Because he is a moron, and not fit to work saving lives... 

Also fire the people who need a month to "look into" why this happened. 

Something is being covered up. 

Greg 

Or... maybe he is just human and made a mistake... and the people looking into it are trying to be kind to a person that has just ruined his chosen career, maybe even a long time career, by making that mistake. Maybe there were circumstances that made parking the truck where it was a risk that was, at the time, worth the chance.


----------



## Greg Elmassian (Jan 3, 2008)

Parking on a railroad track? There's 4 tracks there. Yes, I'm sure the cover up is trying to let the guy out of it without losing his pension. 

But, you want a fireman who does not have the common sense to not park on tracks? 

You want this guy to be in charge of saving or not saving lives? 

People who see the result of idiots all the time? Obviously he did not learn from others. 

If he was a grocery clerk, no problem, but a person in charge of saving lives? 

No thanks! Also that patrol guy was not the brightest bulb in the bunch. 

People who do this kind of job have to meet a higher standard, and lack of common sense is not a good thing. 

Recognizing a railroad track and a train can be done by a child. 

Regards, Greg


----------



## San Juan (Jan 3, 2008)

The fire truck getting hit is scary, but what scarred me more was the police car backing away. A fire truck is a lot stronger then a police car. That cop would most likely have been killed if hit.

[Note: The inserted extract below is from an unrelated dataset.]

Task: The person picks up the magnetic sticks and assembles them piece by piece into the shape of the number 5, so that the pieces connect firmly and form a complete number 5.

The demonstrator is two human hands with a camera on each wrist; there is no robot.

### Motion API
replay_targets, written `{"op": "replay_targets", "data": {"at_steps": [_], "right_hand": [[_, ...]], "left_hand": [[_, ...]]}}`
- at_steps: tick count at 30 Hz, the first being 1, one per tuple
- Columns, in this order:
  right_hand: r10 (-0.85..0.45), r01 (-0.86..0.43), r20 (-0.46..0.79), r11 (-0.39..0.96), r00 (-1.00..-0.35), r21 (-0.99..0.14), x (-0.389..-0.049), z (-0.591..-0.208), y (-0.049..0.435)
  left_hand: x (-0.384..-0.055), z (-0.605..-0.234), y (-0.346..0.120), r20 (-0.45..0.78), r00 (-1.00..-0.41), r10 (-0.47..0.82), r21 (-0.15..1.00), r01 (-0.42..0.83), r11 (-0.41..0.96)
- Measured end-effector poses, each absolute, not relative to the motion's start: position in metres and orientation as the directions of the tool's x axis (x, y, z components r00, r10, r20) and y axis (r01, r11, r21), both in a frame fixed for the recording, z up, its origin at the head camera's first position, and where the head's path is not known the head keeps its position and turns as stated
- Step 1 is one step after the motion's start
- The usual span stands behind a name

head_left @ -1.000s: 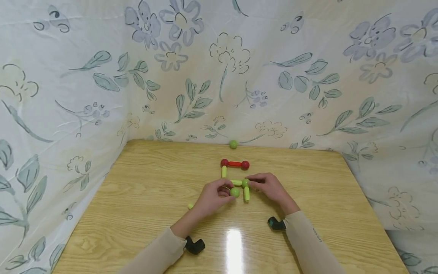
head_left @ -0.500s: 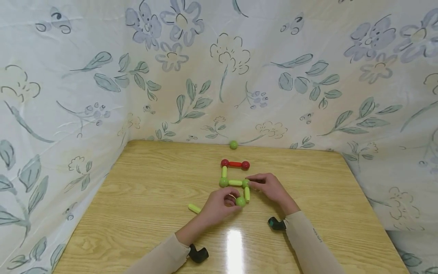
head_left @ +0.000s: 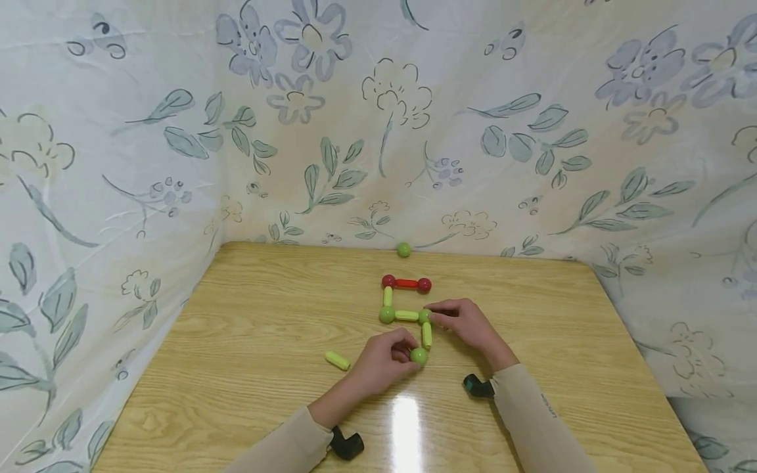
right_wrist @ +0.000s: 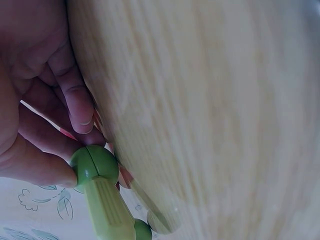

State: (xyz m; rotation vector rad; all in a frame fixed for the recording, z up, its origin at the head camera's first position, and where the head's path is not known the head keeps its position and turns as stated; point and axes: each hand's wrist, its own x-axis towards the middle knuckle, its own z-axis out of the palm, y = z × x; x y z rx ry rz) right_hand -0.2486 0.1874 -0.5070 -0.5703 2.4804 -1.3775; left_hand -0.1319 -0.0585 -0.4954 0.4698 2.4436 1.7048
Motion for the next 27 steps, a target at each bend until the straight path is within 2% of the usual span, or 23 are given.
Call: {"op": "replay_targets", "data": {"at_steps": [27], "right_hand": [[-0.455,-0.230,-0.014,0.476,-0.890,-0.849,-0.252,-0.510,0.188]], "left_hand": [[-0.143,-0.501,-0.051,0.047,-0.942,0.333,0.878,0.197,0.436]]}}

What bothers me is it seems emergency responders often fail to utilize the emergency call numbers on grade crossing boxes. Are they being educated about these call numbers?


About 12 years ago while I was out running (back when I used to run cross country in high school) there was a minor fender bender near a grade crossing. I wasn't there when the accident happened, but the 2 banged up cars and police were there when I was running by (probably waiting for a tow truck). I noticed there were some debris near the tracks. I went up to one of the police cars and told the officer about the emergency call number on the BNSF box. He didn't know emergency contact numbers were located at grade crossings.

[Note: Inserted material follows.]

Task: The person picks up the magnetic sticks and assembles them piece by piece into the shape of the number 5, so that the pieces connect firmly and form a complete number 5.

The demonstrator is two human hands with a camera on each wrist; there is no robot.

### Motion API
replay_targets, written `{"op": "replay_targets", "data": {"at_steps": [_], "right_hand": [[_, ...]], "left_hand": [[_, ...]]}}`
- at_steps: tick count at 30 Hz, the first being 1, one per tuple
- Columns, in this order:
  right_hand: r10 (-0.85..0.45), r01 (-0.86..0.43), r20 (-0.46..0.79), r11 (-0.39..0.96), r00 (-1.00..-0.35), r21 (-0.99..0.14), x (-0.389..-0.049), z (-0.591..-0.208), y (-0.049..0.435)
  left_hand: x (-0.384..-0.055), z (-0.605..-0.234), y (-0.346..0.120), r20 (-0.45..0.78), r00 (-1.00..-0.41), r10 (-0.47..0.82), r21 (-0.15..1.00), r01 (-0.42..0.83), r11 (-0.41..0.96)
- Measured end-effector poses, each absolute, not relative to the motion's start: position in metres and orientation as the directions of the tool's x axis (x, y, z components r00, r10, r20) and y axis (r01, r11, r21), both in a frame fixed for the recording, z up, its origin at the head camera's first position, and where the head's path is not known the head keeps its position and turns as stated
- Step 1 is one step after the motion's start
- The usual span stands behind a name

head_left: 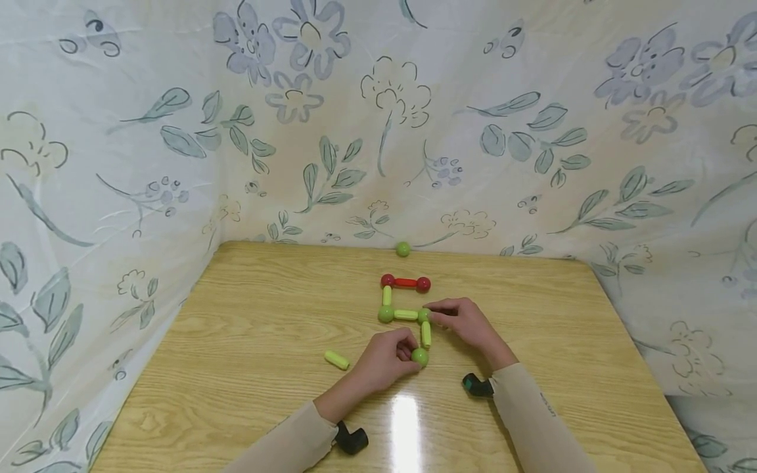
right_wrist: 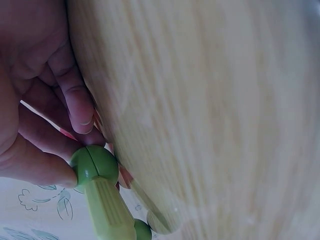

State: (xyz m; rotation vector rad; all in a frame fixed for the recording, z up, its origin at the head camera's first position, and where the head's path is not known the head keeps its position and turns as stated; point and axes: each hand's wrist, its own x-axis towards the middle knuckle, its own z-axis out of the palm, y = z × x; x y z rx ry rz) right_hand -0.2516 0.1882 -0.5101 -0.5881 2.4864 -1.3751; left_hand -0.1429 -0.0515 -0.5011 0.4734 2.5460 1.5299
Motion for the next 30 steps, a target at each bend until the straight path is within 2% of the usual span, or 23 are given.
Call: {"op": "replay_targets", "data": {"at_steps": [30], "right_hand": [[-0.457,-0.216,-0.024,0.466,-0.889,-0.858,-0.2517,-0.5108,0.1888]], "left_hand": [[-0.1443,-0.5012,-0.0507,0.037,-0.952,0.302,0.892,0.168,0.419]]}}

This was 12 years ago when the call numbers were relatively new. So hopefully the police and other emergency responders are being educated about these. And hopefully these numbers are being utilized on every "non-rural" grade crossing out there.


Probably not enough time to call in this Detroit incident. Or maybe there wasn't a grade crossing emergency number. Would be interesting to know if there was a call number at this spot.


----------



## tacfoley (Jan 3, 2008)

Ain't nuthin noo......... 

Here in UK, back in 1968................. 

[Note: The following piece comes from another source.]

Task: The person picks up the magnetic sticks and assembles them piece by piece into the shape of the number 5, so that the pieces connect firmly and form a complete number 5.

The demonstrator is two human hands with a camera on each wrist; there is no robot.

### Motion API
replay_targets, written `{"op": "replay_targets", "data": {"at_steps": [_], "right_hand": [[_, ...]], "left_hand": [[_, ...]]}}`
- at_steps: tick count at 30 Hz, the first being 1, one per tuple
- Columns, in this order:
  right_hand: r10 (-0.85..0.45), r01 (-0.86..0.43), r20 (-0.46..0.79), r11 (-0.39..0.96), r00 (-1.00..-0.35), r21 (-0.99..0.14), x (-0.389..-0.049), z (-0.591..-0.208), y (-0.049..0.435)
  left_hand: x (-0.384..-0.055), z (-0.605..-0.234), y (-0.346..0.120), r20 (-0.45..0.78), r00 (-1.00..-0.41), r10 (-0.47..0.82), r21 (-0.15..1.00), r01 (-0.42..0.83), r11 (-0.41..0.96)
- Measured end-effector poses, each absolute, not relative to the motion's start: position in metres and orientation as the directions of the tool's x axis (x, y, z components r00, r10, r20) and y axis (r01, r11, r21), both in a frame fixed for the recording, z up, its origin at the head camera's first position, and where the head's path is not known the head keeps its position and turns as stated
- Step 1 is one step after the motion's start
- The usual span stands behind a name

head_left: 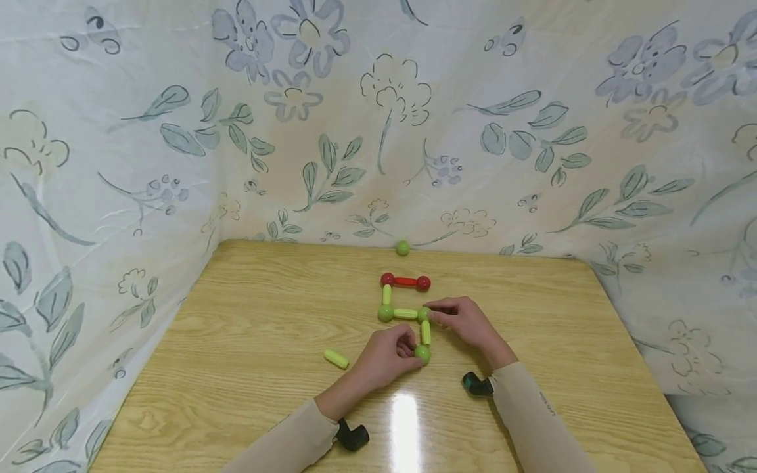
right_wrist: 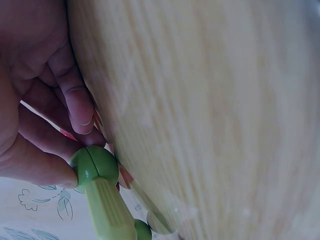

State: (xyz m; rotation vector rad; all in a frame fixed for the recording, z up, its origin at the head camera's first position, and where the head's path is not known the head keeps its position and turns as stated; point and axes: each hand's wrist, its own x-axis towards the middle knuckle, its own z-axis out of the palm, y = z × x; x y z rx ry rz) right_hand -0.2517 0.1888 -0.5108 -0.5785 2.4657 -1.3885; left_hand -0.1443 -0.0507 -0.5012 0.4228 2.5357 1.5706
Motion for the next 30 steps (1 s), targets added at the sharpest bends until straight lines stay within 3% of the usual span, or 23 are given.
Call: {"op": "replay_targets", "data": {"at_steps": [30], "right_hand": [[-0.470,-0.232,0.003,0.430,-0.883,-0.873,-0.2532,-0.5127,0.1886]], "left_hand": [[-0.1476,-0.4983,-0.0457,0.097,-0.930,0.356,0.846,0.266,0.462]]}}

' "The basic facts of the tragic accident are not in dispute. At approximately 12.26 p.m. on Saturday the 6th January, 1968, in clear visibility, the 11.30 a.m. Manchester to Euston express, a 12-coach train carrying some 300 passengers and weighing (with its locomotive) 491 tons, running at about 75 miles per hour collided with a heavy road transporter carrying a 120-ton transformer over the automatic crossing. As a result of that collision the train driver, the second man, and a spare driver in the locomotive were killed, and so also were eight passengers in the train. Forty-four passengers and a restaurant car attendant were injured, six of them seriously... 
The immediate cause of the accident is plain. The level crossing was thirty feet long from the nearest half-barrier to the furthest rail and no vehicle of the length of the transporter could traverse it within the 24 seconds' warning period before the arrival of an express train unless it moved at more than six miles per hour: but this transporter was going at only two miles per hour. Neither the crew of the transporter nor the police escort knew the time sequence of operation of automatic crossings, and so did not realise that they would have such short warning of the onset of a train. Consequently, no one paused to consider whether a train might be imminent. Nor had any of them observed the Emergency Notice, or become aware of the provision of a telephone in the half-barrier apparatus, so no one telephoned the signalman to enquire whether it was safe to cross." 

Archivist's Summary The report of the enquiry into the Hixon crash, in which an express train hit a slow-moving road transporter at Hixon level crossing. Because of the nature of the accident, the enquiry was convened to look into the wider safety issues surrounding Automatic Half Barrier (AHB) crossings.' 


tac 
www.ovgrs.org


----------



## Steve Stockham (Jan 2, 2008)

Note the speed of the train, the fact that there were multiple tracks and the conclusion I come up with is that this line is a mainline with trains routinely traveling at 60 mph+! Setting _anything _on this track was indefensible! I wonder if Detroit is having trouble collecting from it's insurance for the totalling of a $600,000 ladder truck? There's an old saying in the insurance business: "We don't insure stupidity!"


----------



## aceinspp (Jan 2, 2008)

Apparently these folks think that trains can stop and that they have the right to park any where they want to during an emergency. well guess again folks. Looks like these folks need a little more training and maybe a course in Operation Life Saver. Yes there are phone numbers posted on most all grade crossings and are toll free calls. Also on that same card is a DOT crossing ID Number along with the mile post location. Maybe if these folks had the training and made the call may never had happened. 

Also figure in the damages to the RR equp. Your close to a million probably with both. Think Detroit can afford it.

Later RJD


----------